Cannabis production is illegal, but Dutch coffee shops are allowed to sell it. This policy means the cafes buy their stock from criminals who grow the drug in the Netherlands or smuggle it in from places like Morocco, Jamaica, Colombia and Thailand.

The BBC asked Amsterdam’s local authority what it thinks of warnings from coffee shop owners that banning foreigners would merely force them on to the streets and into the arms of gangsters.

In a statement, it said: “A growing cannabis market generating ever larger profits is increasingly vulnerable to criminal activity.
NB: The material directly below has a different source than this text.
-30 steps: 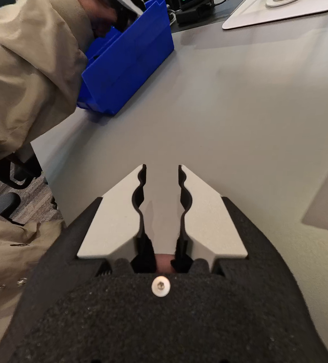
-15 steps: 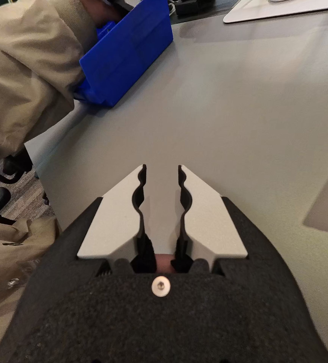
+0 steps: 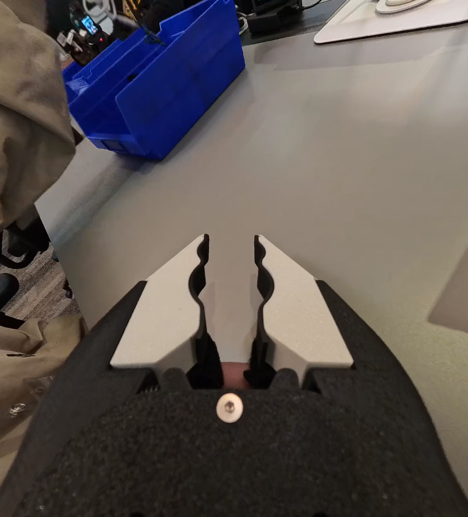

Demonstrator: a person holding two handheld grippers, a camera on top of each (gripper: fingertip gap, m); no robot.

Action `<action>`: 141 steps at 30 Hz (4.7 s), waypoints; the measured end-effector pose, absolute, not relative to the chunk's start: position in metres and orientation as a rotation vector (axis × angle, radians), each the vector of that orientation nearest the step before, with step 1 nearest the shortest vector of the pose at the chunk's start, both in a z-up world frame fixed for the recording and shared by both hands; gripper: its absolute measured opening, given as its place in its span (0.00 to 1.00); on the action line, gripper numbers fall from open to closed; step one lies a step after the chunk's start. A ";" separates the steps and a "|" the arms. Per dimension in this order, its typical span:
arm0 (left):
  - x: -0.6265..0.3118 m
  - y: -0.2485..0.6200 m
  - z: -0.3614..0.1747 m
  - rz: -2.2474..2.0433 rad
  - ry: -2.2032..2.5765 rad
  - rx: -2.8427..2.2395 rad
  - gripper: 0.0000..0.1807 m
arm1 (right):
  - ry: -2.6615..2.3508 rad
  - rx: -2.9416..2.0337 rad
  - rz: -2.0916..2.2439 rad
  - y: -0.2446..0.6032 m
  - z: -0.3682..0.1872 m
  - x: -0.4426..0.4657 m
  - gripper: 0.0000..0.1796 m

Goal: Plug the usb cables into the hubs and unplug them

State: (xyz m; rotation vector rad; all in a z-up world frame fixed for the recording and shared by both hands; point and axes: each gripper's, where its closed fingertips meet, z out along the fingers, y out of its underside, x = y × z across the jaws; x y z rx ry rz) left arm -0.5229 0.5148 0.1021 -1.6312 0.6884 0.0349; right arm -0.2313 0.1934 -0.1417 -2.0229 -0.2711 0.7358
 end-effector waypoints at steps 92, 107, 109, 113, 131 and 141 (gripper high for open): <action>-0.358 0.345 -0.071 -0.660 0.689 -1.696 0.18 | -0.525 -1.545 0.441 0.275 0.013 -0.249 0.28; -0.300 0.301 -0.074 -0.737 0.875 -1.624 0.18 | -0.523 -1.695 0.432 0.288 -0.065 -0.284 0.13; -0.299 0.299 -0.072 -0.736 0.878 -1.617 0.18 | -0.526 -1.712 0.432 0.289 -0.069 -0.282 0.12; -0.296 0.297 -0.073 -0.722 0.901 -1.607 0.18 | -0.494 -1.692 0.465 0.288 -0.064 -0.281 0.09; -0.351 0.333 -0.056 -0.516 0.709 -1.601 0.18 | -0.533 -1.505 0.476 0.277 0.061 -0.239 0.08; -0.355 0.336 -0.072 -0.556 0.694 -1.673 0.18 | -0.353 -1.433 -0.123 0.288 0.181 -0.065 0.08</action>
The current tolerance policy makes it difficult, if not impossible, for coffee shop operators not to maintain ties with illegal suppliers.”

But Mark Jacobs, who runs The Rookies Club on a narrow street in the shadow of the Rijksmuseum, believes the mayor’s plans will fuel the very crime and anti-social behaviour the council is trying to combat, saying, “It won’t be safe on the streets like now. You’ll get the new Al Capones, the new dealers will emerge, thousands of them.”

But many residents do not see it the same way, and with police and prosecutors in favour of tighter controls, it is highly likely that foreign visitors will be barred from Amsterdam’s cannabis cafes before long.